It's not that null is not useful. It's that most pointers can never be null,
so nullability is the wrong default. And it is useful for the compiler to
force you to handle the case in which pointers are null.

> Perhaps by forcing you to be extremely explicit (and enforcing `match`
> always handles all conditions) you gain some arguable safety, but at what
> cost?

There's basically no downside to having no null pointers. With constructs like
Option::map the code is usually even less verbose than the equivalent code
with null.

> It's certainly not easier to use and reason about, IMO.

You never have to worry about your program failing whenever you type "." or
"∗". With null, the semantics of the language are that an exception can be
thrown [1] whenever those constructs are invoked. That's pretty much
_objectively_ easier to reason about.

> It seems to me the design was chosen more as a way to ensure memory lifetime
> could be better predicted by the compiler rather than any strong argument
> for safety

Huh? Lifetimes are totally independent. We could have had null pointers with
the lifetime system (and there were languages like Cyclone that had both).

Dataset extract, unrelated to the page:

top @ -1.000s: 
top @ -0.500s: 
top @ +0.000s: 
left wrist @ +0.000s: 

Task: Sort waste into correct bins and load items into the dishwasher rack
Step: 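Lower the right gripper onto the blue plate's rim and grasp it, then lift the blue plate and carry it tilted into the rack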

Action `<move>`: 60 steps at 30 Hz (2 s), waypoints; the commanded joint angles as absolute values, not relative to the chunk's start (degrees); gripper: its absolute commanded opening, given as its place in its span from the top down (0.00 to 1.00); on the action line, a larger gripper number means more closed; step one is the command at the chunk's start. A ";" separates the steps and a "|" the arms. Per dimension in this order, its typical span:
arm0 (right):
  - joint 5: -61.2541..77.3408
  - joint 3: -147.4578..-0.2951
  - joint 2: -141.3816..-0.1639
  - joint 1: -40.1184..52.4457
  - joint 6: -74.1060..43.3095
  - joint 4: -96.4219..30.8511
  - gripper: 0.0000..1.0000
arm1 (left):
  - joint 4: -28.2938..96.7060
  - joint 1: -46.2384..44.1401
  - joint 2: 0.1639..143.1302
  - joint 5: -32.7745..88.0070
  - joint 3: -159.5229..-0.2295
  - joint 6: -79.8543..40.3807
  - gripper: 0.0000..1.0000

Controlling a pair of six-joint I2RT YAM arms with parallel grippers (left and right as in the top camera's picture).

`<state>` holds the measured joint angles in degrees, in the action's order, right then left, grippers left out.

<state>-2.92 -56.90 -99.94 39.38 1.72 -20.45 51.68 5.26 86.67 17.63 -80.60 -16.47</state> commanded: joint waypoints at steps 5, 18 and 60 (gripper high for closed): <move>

The
system exists precisely because of safety.

We also get some really nice optimizations out of it that are impossible to
get in C. All pointers in Rust are _dereferenceable_ per the LLVM definition,
which opens up some really neat optimizations like loop invariant code motion
on loads.

> in my experience nil-deref errors are rarely a painful thing. They happen
> often, but are also fixed quickly.

Not in my experience. They show up in production all the time.

[1]: Or you could do what Nim does, and make dereferencing null undefined
behavior instead of guaranteeing that an exception is thrown, but that strikes
me as worse than what Java does.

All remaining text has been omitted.